## EXCERPTED DATA:

____

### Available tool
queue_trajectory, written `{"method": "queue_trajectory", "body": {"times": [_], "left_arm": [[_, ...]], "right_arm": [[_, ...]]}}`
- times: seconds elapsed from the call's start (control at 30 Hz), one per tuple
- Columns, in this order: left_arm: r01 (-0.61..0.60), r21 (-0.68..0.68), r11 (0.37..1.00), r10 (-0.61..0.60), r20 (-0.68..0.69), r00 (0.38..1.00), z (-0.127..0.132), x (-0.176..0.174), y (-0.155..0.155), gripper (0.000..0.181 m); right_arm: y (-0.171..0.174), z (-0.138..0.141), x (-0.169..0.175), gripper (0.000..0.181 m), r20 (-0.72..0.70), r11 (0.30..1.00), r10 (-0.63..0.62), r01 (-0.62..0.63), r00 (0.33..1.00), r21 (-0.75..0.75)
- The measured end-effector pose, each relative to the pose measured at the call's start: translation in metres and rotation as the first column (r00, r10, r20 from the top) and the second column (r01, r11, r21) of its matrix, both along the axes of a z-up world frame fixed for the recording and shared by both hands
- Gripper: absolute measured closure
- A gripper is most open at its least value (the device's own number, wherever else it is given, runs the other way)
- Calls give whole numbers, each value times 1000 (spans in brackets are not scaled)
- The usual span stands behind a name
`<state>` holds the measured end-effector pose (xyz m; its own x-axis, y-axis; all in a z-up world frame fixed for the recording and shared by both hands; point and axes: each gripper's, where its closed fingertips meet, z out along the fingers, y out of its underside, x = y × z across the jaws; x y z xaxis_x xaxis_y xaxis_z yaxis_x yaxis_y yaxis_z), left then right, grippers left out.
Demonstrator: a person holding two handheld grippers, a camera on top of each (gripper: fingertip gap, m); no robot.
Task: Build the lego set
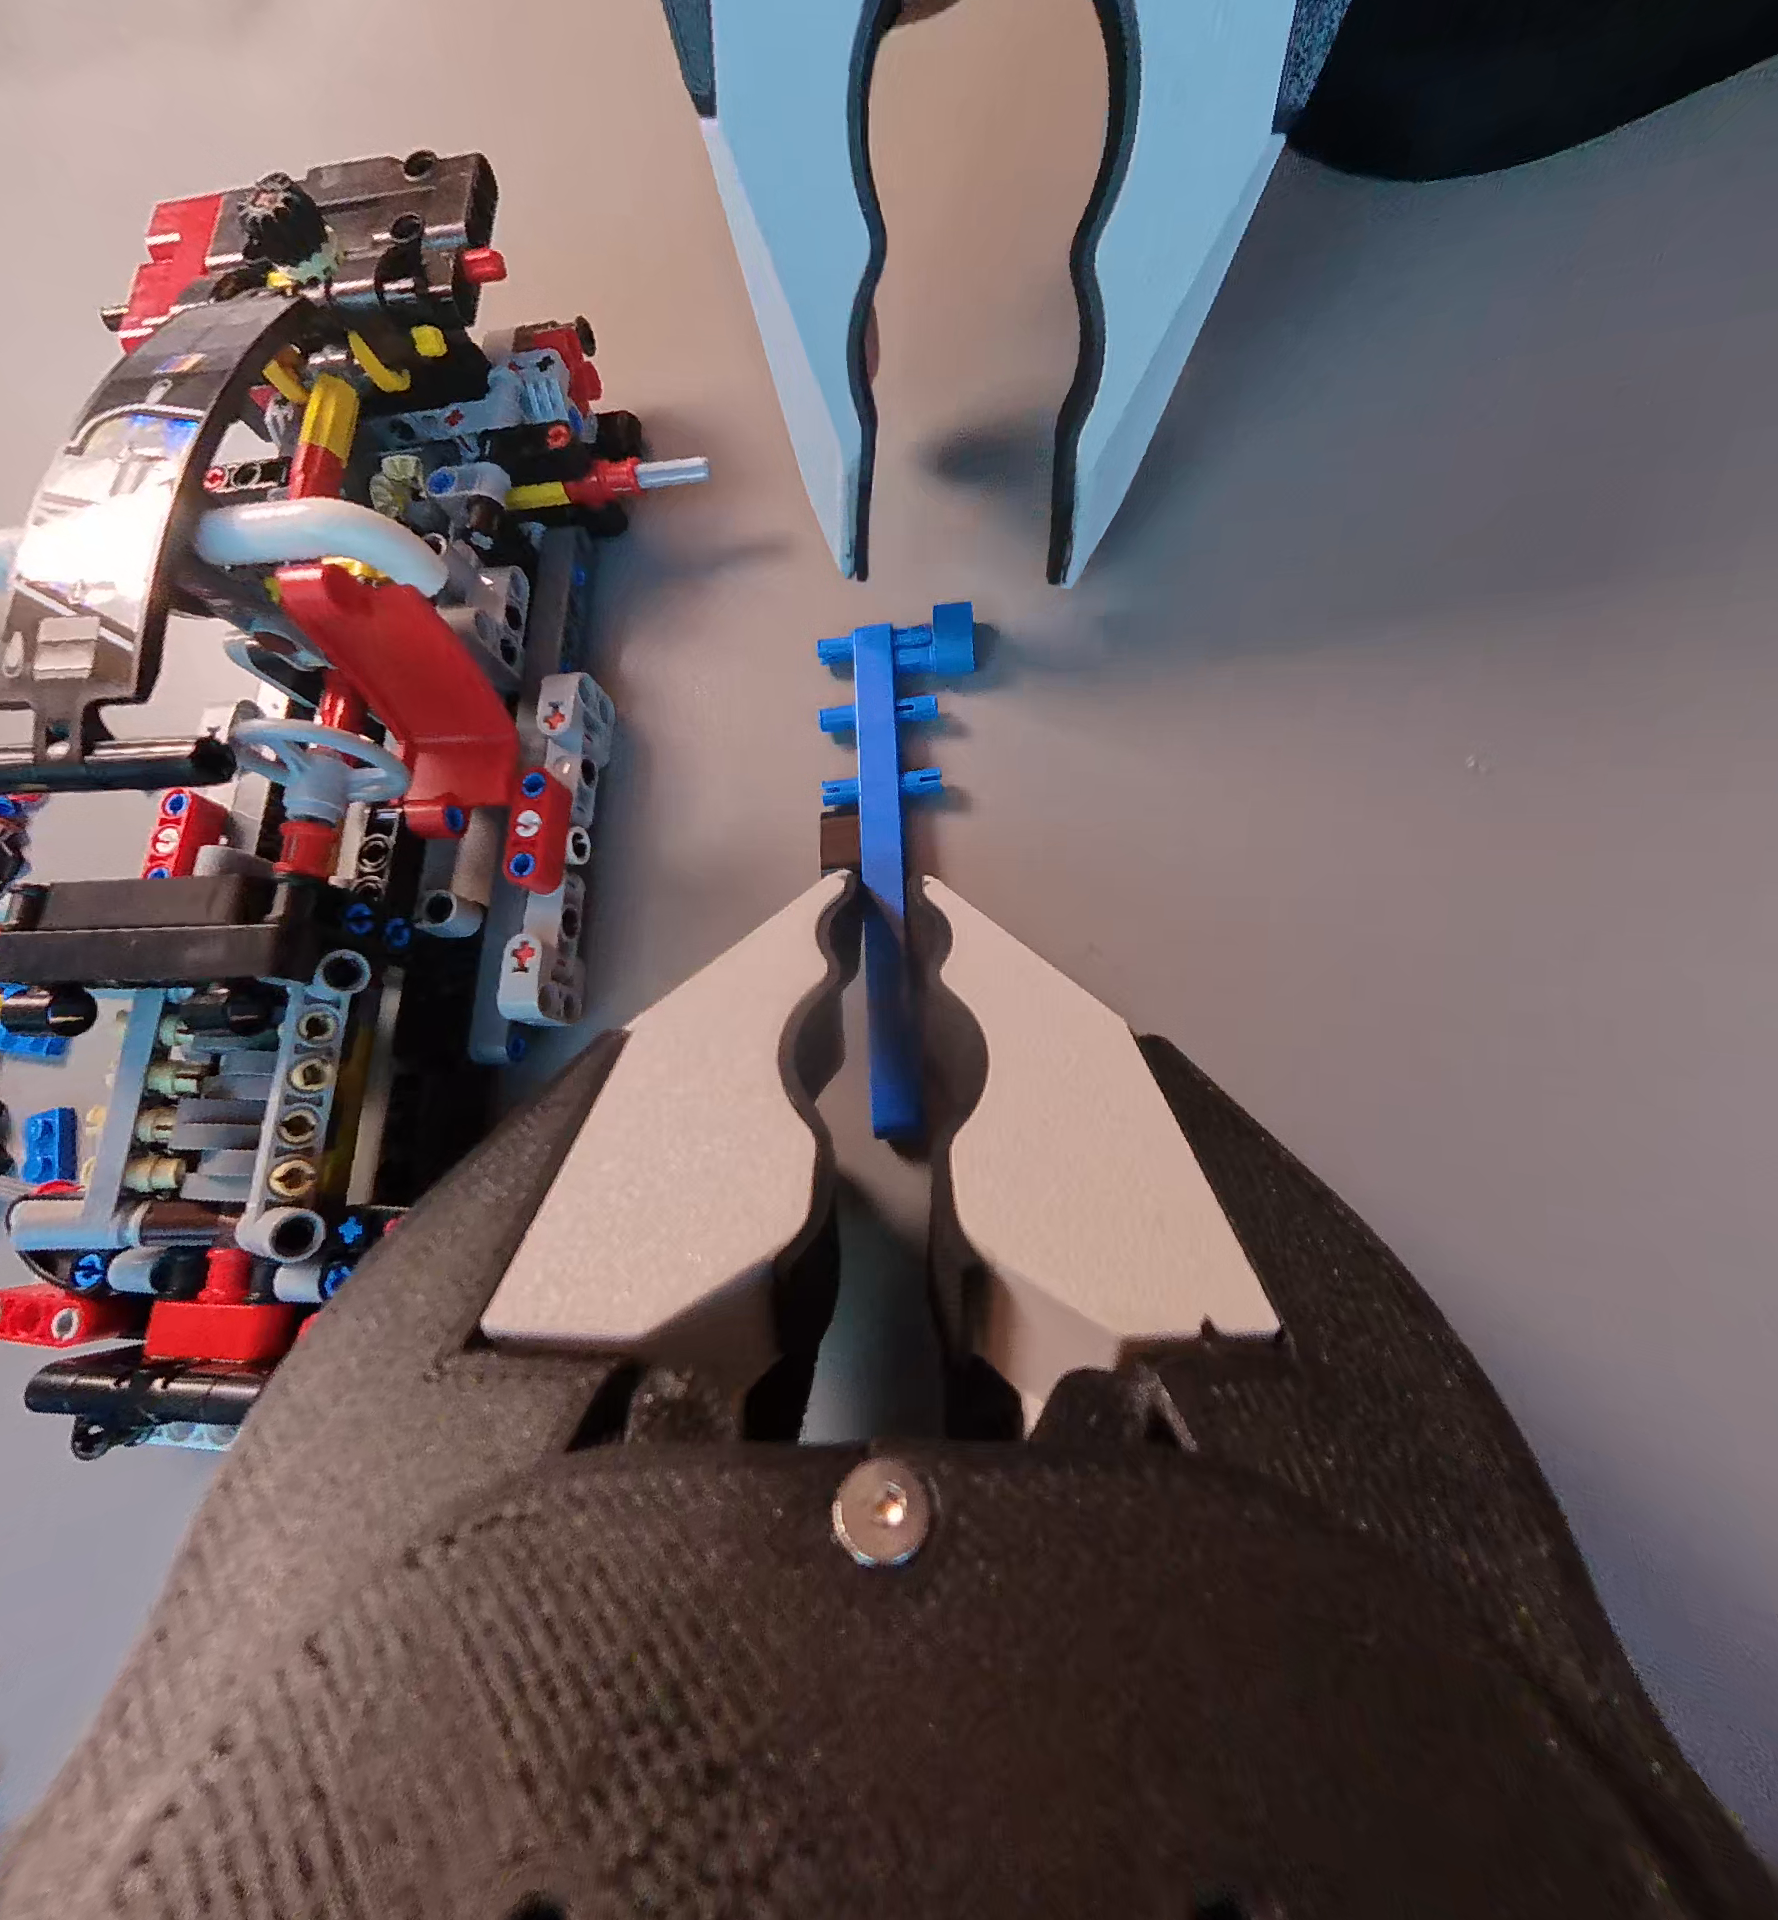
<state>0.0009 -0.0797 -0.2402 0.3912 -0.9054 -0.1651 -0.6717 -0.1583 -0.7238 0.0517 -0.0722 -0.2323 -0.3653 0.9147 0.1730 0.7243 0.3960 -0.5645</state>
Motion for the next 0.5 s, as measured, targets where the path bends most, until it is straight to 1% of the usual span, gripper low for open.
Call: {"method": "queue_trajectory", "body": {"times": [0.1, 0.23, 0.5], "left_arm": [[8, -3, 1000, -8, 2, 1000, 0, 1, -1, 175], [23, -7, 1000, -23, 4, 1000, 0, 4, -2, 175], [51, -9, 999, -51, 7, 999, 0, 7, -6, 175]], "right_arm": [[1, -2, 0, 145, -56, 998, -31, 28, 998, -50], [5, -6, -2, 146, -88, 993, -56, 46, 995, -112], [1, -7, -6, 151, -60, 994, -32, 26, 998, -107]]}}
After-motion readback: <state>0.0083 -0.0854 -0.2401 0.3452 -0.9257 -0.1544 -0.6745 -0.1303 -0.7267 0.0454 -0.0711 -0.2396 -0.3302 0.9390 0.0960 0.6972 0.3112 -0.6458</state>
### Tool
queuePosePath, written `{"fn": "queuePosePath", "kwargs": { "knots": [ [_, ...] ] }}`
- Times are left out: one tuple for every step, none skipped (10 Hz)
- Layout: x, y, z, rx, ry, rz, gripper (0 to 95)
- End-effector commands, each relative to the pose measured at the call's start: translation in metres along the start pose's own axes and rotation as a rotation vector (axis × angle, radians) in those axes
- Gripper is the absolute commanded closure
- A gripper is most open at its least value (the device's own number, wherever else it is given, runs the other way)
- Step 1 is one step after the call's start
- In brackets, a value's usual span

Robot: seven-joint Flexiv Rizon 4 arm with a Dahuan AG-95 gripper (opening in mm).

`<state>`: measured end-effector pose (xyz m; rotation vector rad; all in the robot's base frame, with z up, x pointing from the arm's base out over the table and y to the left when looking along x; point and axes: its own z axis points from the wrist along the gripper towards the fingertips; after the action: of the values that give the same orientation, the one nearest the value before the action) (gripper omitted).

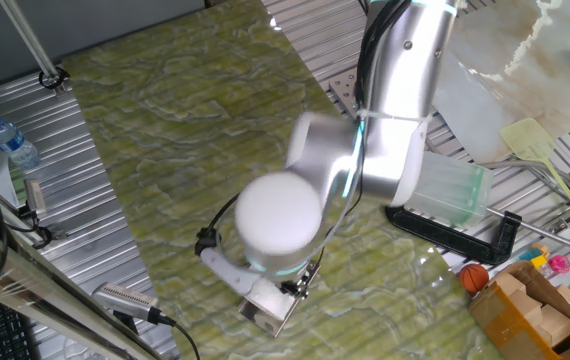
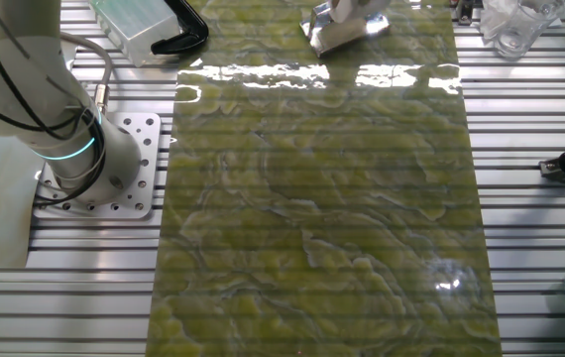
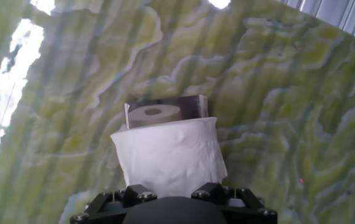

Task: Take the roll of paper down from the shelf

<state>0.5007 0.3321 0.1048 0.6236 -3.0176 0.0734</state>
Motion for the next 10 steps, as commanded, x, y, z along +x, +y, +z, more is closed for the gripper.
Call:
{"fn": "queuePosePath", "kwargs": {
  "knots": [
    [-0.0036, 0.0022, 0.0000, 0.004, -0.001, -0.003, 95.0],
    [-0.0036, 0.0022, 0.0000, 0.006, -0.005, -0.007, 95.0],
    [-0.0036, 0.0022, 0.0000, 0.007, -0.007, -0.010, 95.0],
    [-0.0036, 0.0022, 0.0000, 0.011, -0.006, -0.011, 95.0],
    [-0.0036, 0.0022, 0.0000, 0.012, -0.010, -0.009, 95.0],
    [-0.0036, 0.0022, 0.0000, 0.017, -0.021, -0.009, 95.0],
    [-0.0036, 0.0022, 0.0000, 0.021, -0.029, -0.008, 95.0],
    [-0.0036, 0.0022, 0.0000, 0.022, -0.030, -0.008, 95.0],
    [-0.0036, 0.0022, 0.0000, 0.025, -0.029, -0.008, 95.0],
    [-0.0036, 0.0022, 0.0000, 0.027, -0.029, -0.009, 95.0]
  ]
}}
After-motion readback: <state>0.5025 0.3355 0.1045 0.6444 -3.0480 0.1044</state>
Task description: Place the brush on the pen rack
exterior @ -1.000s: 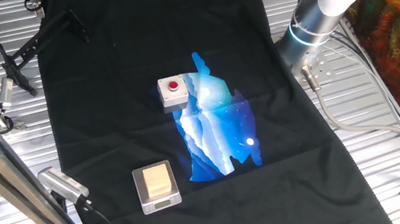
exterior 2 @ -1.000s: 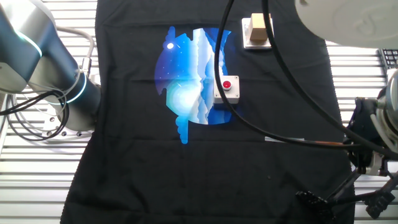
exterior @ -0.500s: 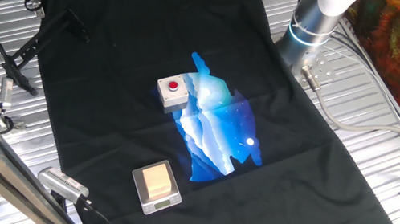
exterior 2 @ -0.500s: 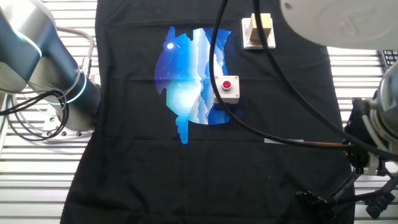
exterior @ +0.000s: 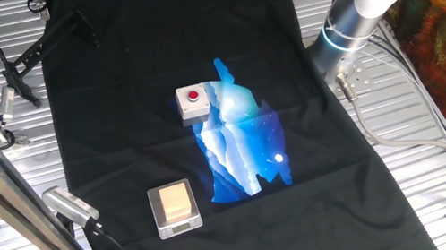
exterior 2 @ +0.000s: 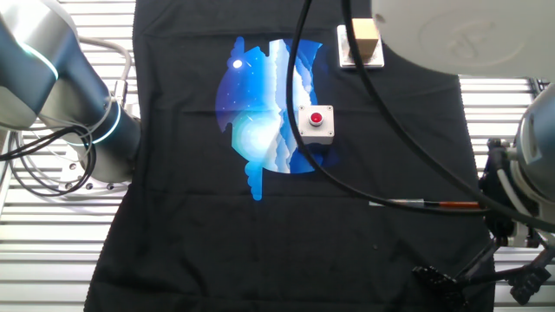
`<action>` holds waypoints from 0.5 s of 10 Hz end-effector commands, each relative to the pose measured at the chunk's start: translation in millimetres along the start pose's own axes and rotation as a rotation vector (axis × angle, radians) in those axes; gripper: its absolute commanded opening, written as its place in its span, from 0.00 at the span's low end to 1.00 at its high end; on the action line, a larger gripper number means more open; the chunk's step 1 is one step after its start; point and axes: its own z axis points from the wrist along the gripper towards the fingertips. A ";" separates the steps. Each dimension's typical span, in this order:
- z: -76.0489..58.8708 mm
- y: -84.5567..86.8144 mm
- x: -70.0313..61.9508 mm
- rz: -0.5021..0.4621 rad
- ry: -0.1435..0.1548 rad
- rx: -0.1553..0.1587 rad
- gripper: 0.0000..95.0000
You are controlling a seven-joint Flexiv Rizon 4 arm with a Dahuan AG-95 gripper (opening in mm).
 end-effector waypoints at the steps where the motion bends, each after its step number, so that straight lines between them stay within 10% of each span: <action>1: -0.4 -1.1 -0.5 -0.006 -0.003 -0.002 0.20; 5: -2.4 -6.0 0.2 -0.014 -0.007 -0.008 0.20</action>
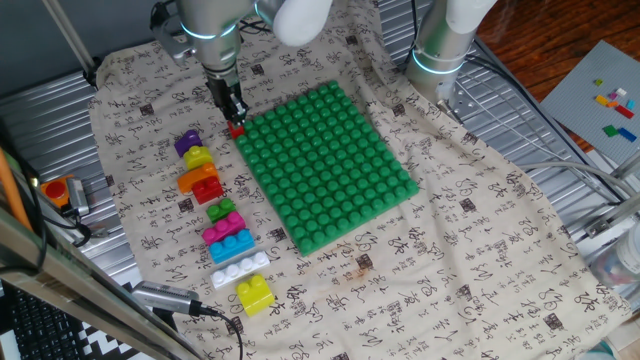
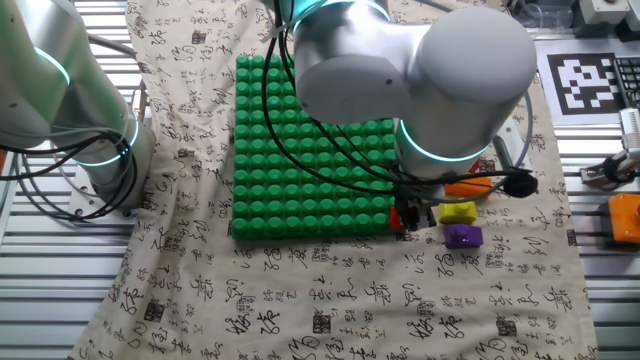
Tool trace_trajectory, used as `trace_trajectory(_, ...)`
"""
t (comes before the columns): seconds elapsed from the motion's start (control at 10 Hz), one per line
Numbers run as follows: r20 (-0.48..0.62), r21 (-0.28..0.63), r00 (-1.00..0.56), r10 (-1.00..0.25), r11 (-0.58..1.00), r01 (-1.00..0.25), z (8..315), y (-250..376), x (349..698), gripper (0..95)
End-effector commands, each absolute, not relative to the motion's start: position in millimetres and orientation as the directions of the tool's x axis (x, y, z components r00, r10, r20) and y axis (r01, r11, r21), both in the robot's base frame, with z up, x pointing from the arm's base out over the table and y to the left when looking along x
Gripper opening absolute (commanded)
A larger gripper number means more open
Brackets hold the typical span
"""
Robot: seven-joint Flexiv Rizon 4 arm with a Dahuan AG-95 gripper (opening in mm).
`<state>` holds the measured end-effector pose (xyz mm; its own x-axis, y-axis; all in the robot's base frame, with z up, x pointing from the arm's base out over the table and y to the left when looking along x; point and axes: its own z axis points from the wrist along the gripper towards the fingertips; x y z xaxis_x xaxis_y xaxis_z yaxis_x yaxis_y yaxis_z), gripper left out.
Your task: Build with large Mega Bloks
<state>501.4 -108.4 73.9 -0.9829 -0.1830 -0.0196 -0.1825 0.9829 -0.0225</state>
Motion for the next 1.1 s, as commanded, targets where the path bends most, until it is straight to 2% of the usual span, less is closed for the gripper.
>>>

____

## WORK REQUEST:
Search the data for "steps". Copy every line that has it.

## SOLUTION FOR THIS PROBLEM:
Motion for the next 10 steps, as commanded, x, y, z along +x, +y, +z, more is closed for the gripper.
`<action>` holds waypoints from 0.5 s of 10 Hz end-effector commands, each relative to the pose measured at the chunk's start: translation in millimetres along the start pose's own axes and rotation as a rotation vector (axis × angle, radians) in those axes; gripper: its absolute commanded opening, written as its place in its span, from 0.00 at the span's low end to 1.00 at its high end; on the action line, a larger gripper number means more open; the chunk's step 1 is one step after its start; point and axes: its own z axis points from the wrist along the gripper towards the fingertips. A ";" separates the steps. Each dimension's typical span, in this order:
 end-effector waypoints at the steps where the motion bends, each after its step number, so that straight lines between them stay within 10% of each span: <action>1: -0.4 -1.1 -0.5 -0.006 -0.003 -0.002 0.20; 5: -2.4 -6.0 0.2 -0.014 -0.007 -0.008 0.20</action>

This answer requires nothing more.